PETALING JAYA: Power banks are not allowed to be checked-in on commercial aircraft to avoid the risk of fire in the cargo section, said the Department of Civil Aviation (DCA).
Addressing the confusion over whether to check-in or hand-carry power banks, the DCA said there had been a “known incident of fire break-out in the luggage area due to this battery”.
“So, we have to take preventive measures to avoid such incidents,” said a DCA spokesman in an email response to The Star.
According to the International Air Transport Association (IATA), from a risk perspective, power banks are seen as a power source and therefore, no different from spare lithium batteries, which must be in carry-on baggage.

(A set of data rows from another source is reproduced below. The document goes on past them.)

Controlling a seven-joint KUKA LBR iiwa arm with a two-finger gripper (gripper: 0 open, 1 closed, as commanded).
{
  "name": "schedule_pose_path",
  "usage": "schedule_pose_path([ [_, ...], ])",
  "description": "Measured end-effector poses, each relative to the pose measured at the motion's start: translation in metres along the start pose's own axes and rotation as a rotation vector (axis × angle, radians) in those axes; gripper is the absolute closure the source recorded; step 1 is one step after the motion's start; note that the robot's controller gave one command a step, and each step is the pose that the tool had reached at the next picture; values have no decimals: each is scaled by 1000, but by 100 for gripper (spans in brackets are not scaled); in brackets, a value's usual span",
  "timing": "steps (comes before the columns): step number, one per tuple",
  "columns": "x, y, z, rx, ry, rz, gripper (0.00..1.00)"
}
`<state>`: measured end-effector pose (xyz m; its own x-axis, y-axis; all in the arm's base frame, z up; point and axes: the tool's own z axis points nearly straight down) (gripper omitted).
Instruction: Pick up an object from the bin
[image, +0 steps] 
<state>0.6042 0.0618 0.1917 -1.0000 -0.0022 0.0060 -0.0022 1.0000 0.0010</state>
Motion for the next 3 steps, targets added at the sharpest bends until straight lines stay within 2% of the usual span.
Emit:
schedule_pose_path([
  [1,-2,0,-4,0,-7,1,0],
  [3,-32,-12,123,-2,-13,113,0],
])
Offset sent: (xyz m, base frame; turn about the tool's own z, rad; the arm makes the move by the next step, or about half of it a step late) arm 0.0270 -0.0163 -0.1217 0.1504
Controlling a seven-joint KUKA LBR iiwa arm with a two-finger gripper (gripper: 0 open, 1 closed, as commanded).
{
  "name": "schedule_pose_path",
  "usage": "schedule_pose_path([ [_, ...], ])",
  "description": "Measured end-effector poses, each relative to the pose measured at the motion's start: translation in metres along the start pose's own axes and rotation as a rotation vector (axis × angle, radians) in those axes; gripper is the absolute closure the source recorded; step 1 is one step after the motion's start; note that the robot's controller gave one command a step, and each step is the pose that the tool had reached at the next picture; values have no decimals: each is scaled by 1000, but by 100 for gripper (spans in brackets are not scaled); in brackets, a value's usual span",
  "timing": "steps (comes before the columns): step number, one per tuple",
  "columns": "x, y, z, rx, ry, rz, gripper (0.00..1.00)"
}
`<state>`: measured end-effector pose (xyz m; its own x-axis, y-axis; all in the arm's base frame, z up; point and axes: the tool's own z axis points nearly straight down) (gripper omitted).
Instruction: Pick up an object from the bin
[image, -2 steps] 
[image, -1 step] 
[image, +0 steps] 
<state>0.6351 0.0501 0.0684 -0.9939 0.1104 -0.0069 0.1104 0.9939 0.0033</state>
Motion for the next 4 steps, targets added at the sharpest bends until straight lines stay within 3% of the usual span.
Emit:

IATA cargo safety and standards assistant director David Brennan said the risk of checking in spare lithium batteries was greater than if the battery was installed in a device such as a tablet or laptop.
He pointed out that cabin crew had specific procedures when dealing with a fire involving lithium batteries.
Brennan said that while the aircraft cargo holds were fitted with a halon fire suppresthsion system, it was far better to have the cabin crew address the problem than having a potential fire in the cargo hold.
Several readers, who flew Malaysia Airlines to Bangkok recently, were told by ground handling staff that their power banks needed to be checked in.
MAS said its safety policy with regards to power banks was in carry-on baggage only.
“Our ground staff would usually ask passengers if they are checking in items such as power banks, and would inform them to carry these in their cabin baggage. There could be a misunderstanding there,” said a spokesman.
Similarly, AirAsia and Malaysia Airports Holdings Berhad confirmed that power banks were listed under cabin baggage item and not for check-in baggage.